Stored entries
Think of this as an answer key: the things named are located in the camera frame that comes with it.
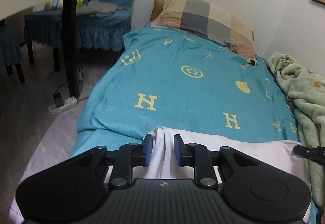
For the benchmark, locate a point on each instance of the green plush toy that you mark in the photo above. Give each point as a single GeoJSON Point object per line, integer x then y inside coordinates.
{"type": "Point", "coordinates": [80, 1]}

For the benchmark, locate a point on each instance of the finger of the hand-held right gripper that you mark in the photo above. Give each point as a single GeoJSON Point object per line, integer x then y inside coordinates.
{"type": "Point", "coordinates": [312, 155]}

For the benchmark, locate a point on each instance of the teal printed bedsheet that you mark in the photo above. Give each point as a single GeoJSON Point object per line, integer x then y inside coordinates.
{"type": "Point", "coordinates": [177, 97]}

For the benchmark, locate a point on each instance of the white power strip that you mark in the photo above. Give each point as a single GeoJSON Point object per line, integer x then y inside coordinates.
{"type": "Point", "coordinates": [68, 102]}

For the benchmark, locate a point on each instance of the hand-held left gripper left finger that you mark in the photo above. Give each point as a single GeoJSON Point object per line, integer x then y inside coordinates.
{"type": "Point", "coordinates": [148, 150]}

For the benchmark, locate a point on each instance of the green printed fleece blanket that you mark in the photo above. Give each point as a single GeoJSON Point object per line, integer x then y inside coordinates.
{"type": "Point", "coordinates": [309, 102]}

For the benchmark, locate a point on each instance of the grey cloth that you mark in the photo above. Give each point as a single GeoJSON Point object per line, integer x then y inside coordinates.
{"type": "Point", "coordinates": [101, 6]}

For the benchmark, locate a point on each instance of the brown cushion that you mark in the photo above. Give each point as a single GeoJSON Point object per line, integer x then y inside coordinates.
{"type": "Point", "coordinates": [156, 8]}

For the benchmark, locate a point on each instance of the black charger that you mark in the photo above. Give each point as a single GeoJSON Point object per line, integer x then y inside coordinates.
{"type": "Point", "coordinates": [59, 100]}

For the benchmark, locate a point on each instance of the white shirt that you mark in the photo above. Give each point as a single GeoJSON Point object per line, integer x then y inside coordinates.
{"type": "Point", "coordinates": [254, 147]}

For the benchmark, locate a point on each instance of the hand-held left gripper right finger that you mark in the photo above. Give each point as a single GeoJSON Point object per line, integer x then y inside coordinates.
{"type": "Point", "coordinates": [178, 150]}

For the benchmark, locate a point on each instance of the checked pillow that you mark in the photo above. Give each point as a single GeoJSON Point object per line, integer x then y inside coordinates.
{"type": "Point", "coordinates": [203, 18]}

WHAT TO WORK ON
Nothing before the line containing "the white shirt" should be repeated; repeat that line and all later lines through the end of the data above, exactly.

EXERCISE OUTPUT
For the benchmark, locate a point on each instance of the white shirt that you mark in the photo above. Give each point as a single GeoJSON Point object per line, integer x then y inside coordinates.
{"type": "Point", "coordinates": [254, 147]}

For the benchmark, locate a point on each instance of the hand-held left gripper right finger that you mark in the photo above. Give each point as a single GeoJSON Point object per line, integer x then y inside coordinates.
{"type": "Point", "coordinates": [178, 150]}

For the benchmark, locate a point on each instance of the checked pillow that you mark in the photo above. Give each point as a single GeoJSON Point object per line, integer x then y inside coordinates.
{"type": "Point", "coordinates": [203, 18]}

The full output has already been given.